Jiayi
Chen,
PhD
candidate
David
R.
Cheriton
School
of
Computer
Science
Smartphone loss affects millions of users each year and causes significant monetary and data losses. Device tracking services (e.g., Google's "Find My Device") enable the device owner to secure or recover a lost device, but these services can be easily circumvented by the person who finds the device. An effective smartphone loss prevention solution should alert the owner before they leave the premises without the phone.
We present Chaperone, an open source, real-time smartphone loss prevention system that does not require additional hardware. Chaperone adopts active acoustic sensing to detect the user's departure via the built-in speaker and microphone. It is designed to robustly operate in real-world scenarios characterized by bursting high-frequency noise, bustling crowds, and diverse environmental layouts. We evaluate Chaperone by conducting over 1,100 experiments at a variety of locations including coffee shops, restaurants, offices, transit stations, and cars under different testing conditions.

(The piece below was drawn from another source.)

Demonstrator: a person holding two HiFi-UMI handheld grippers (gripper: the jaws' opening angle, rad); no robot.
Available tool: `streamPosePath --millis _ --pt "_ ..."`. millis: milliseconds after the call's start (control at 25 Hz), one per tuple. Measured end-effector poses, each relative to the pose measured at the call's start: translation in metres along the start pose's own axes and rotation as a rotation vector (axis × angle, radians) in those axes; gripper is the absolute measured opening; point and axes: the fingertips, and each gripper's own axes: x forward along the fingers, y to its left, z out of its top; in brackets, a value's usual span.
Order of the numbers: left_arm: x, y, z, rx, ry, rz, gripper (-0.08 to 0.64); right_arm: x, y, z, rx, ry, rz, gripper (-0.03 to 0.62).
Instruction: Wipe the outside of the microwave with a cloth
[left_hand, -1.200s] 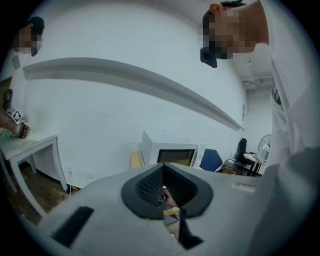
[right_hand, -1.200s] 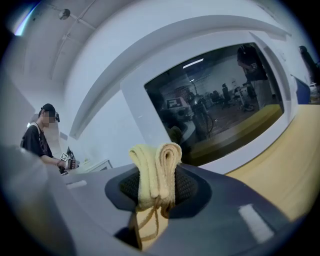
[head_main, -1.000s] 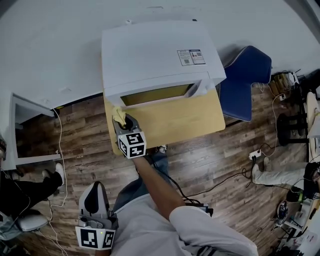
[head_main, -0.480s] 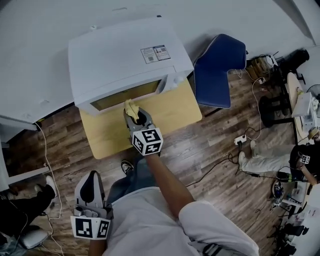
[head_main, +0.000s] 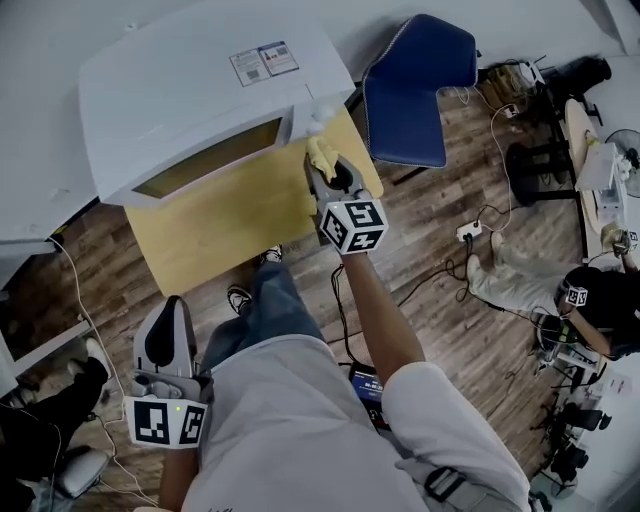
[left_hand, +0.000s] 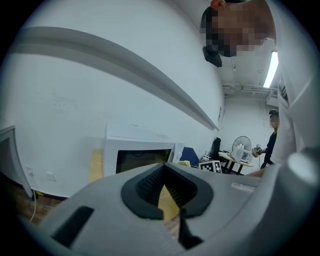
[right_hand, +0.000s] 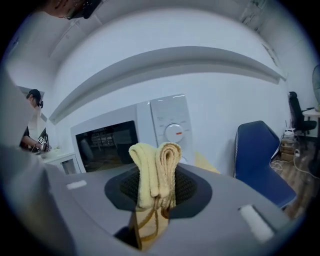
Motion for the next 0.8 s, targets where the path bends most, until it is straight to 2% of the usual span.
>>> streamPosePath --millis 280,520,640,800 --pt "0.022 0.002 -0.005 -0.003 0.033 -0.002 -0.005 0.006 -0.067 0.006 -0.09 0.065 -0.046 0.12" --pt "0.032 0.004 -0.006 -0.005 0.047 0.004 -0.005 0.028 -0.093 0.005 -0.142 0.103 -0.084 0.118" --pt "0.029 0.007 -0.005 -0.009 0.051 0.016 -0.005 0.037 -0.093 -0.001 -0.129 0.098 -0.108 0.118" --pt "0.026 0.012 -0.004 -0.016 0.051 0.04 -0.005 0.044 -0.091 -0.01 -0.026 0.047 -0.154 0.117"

Our evaluation shows that Chaperone provides an overall precision of 96.2% and an overall recall of 97.5% for device loss detection. Furthermore, Chaperone is able to detect smartphone loss and alert the device owner within one second for 95% of the successful detection cases. Finally, we provide an implementation of Chaperone as a standalone smartphone app and show that it has an acceptable battery consumption rate of 5.6% per hour during active acoustic sensing.